2 La demande a été publiée le 30 mars 2020.
3 Le 23 juin 2020, Aldi GmbH indirects Co. KG (ci-après l’ «opposante») a formé opposition contre l’enregistrement de la demande de marque publiée pour tous les produits précités.
4 Les motifs de l’opposition étaient ceux visés à l’article 8, paragraphe 1, pointb),du RMUE.
5 L’opposition était fondée sur l’enregistrement de la marque de l’Union européenne no 12 448312 «INOC» déposée le 19 décembre 2013 et enregistrée le
3 juin 2014 pour les produits suivants:
Classe 7 — dynamos pour bicyclettes;
Classe 9 — Casques de protection pour le sport; Lunettes de sport, en particulier lunettes de ski;
Classe 11 — Lampes de bicyclettes;
Classe 12 — Bicyclettes;
Classe 20 — Sacs de couchage pour le camping;
Classe 22 — bâches;
Classe 24 — Sacs de couchage [enveloppes cousues];
3
Classe 25 — Chaussures, en particulier chaussures de course; Vêtements, en particulier vêtements de sport;
Classe 28 — Skis; Bâtons de ski; Vêtements de protection pour le sport, à savoir protections arrière.

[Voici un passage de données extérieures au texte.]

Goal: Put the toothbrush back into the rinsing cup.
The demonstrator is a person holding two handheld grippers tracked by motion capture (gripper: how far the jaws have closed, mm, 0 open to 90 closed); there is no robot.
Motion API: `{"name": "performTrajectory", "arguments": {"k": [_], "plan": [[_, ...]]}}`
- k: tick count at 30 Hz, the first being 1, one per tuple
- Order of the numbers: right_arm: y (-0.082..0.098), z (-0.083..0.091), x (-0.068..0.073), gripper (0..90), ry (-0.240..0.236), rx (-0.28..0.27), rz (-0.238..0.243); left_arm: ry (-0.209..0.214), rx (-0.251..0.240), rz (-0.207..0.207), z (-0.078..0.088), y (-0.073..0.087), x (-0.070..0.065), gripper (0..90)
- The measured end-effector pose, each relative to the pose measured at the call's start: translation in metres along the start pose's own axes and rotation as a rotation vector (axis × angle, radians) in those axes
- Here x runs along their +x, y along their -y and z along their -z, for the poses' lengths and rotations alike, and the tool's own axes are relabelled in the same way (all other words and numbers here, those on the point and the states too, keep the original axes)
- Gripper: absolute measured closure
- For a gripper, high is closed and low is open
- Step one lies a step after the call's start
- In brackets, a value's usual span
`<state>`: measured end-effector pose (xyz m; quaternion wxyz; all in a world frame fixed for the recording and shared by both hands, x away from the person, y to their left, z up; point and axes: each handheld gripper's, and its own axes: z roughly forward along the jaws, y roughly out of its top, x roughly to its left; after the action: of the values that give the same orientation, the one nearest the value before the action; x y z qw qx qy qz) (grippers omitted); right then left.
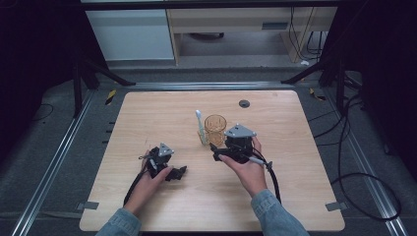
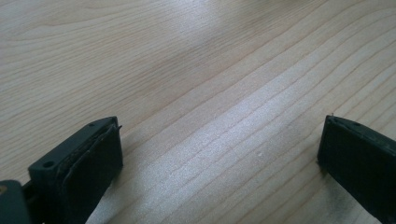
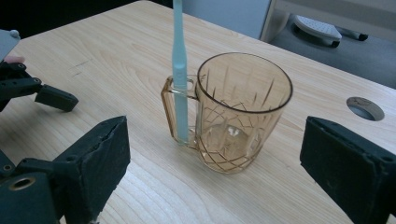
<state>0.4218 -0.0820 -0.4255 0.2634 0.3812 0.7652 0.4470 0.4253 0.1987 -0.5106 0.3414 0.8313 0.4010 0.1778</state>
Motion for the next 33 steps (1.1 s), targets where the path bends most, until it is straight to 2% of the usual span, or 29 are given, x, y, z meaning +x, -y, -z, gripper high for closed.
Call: {"name": "performTrajectory", "arguments": {"k": [8, 21, 28, 33], "plan": [[0.005, 0.007, -0.009, 7.3, 0.011, 0.015, 0.007, 0.000, 0.000, 0.000, 0.000, 0.000, 0.000, 0.0], [0.014, 0.012, -0.028, 5.3, 0.030, 0.074, -0.007, 0.000, 0.000, 0.000, 0.000, 0.000, 0.000, 0.0], [0.022, 0.015, -0.048, 5.2, 0.057, 0.119, -0.010, -0.001, -0.001, 0.001, 0.000, 0.000, 0.000, 0.0], [0.031, 0.019, -0.066, 5.6, 0.086, 0.153, -0.040, -0.001, 0.000, 0.001, 0.000, 0.000, 0.000, 0.0]]}}
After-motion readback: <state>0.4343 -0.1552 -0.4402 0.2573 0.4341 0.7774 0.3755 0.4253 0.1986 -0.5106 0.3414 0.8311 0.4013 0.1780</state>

6 Par décision du 28 mai 2021 (ci-après la «décision attaquée»), la division d’opposition a rejeté l’opposition dans son intégralité. Elle a, notamment, motivé sa décision comme suit:
– Certains des produits contestés sont identiques ou similaires aux produits sur lesquels l’opposition est fondée.
– Lessignes ne sont pas similaires sur le plan visuel.
– Le signe contesté étant purement figuratif, il est impossible de comparer les signes sur le plan phonétique;
– Étant donné qu’une comparaison conceptuelle n’est pas possible, l’aspect conceptuel n’a pas d’incidence sur l’appréciation de la similitude des signes.
– Étant donné que les signes sont différents, l’une des conditions nécessaires énoncées à l’article 8, paragraphe 1, point b), du RMUE n’est pas remplie et l’opposition doit être rejetée.
7 Le 14 juin 2021, l’opposante a formé un recours contre la décision attaquée, demandant que celle-ci soit annulée dans son intégralité. Le mémoire exposant les motifs du recours a été reçu le 27 septembre 2021.
8 Aucun mémoire en réponse n’a été déposé.
Moyens et arguments de l’opposante
9 Les arguments soulevés dans le mémoire exposant les motifs du recours peuvent être résumés comme suit:
– Les produits sont identiques ou à tout le moins similaires.
– Les consommateurs ciblés percevront la marque demandée comme le mot «INOOK». Les consommateurs sont habitués à voir des lettres ou des mots de forme très stylisée comme des marques.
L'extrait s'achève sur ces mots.